Wird es bald einen Abschiebestopp in den Sudan geben? Steve Alter, Sprecher des Bundesinnenministeriums, vermied eine klare Festlegung. Auf Anfrage der DW sagte er: "Es ist selbsterklärend, dass in einer Situation wie der gegenwärtigen - sehr dynamisch, sich ständig verändernd - schwieriger ist, solche Entscheidungen zu treffen. Und solange es keine klare Befundlage in dem jeweiligen Einzelfall vorliegt, werden solche Entscheidungen zurückgestellt."

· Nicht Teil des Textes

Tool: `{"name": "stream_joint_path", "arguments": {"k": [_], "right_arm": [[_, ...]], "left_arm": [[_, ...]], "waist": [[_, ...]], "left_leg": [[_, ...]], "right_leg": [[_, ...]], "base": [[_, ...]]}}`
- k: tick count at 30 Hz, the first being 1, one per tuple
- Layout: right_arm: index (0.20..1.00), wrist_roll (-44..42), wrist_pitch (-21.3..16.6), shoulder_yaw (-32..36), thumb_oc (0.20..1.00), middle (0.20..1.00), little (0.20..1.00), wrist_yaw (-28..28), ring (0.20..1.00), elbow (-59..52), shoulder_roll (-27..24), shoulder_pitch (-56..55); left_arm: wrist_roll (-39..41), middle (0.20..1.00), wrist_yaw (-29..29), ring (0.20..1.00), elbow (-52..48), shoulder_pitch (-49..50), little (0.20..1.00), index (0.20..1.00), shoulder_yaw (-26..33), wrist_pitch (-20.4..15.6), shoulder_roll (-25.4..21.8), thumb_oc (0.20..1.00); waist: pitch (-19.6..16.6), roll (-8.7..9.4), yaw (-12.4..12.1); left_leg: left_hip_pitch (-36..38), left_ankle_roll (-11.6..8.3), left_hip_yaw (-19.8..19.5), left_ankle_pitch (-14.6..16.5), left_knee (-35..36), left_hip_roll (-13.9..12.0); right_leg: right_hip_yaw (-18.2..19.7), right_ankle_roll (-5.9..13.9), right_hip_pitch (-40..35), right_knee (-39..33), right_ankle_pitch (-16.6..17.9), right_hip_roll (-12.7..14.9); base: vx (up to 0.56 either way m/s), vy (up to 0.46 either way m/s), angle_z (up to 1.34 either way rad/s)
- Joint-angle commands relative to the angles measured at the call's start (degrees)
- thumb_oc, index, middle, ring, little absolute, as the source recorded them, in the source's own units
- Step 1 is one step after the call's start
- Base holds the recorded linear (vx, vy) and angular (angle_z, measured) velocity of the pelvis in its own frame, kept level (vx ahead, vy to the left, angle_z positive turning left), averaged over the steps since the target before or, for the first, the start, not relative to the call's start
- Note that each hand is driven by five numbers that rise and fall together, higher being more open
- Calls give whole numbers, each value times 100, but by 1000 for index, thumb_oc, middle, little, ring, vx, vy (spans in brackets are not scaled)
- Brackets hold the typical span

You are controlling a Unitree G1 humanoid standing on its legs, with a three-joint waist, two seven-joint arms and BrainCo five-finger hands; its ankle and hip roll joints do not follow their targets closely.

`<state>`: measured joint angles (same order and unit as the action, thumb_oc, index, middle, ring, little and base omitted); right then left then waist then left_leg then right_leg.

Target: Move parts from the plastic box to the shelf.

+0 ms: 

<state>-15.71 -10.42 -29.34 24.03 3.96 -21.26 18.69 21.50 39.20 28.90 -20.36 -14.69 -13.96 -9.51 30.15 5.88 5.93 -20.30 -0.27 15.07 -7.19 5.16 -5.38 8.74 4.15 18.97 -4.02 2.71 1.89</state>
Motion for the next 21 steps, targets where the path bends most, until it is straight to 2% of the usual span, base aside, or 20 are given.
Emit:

Im Vorfeld des zweitägigen Treffens der deutschen Innenminister am Mittwoch hat die Bundestagsfraktion der Grünen die Minister aufgefordert, Abschiebungen nach Afghanistan und in den Sudan zu stoppen. Bundesinnenminister Horst Seehofer (CSU) und die Bundesregierung müssten "endlich aufhören, innenpolitisch motiviert und ohne Achtung der realen Situation den Ausreisedruck in höchst unsichere Länder immer weiter zu erhöhen", sagte Luise Amtsberg, flüchtlingspolitische Sprecherin der Grünenfraktion.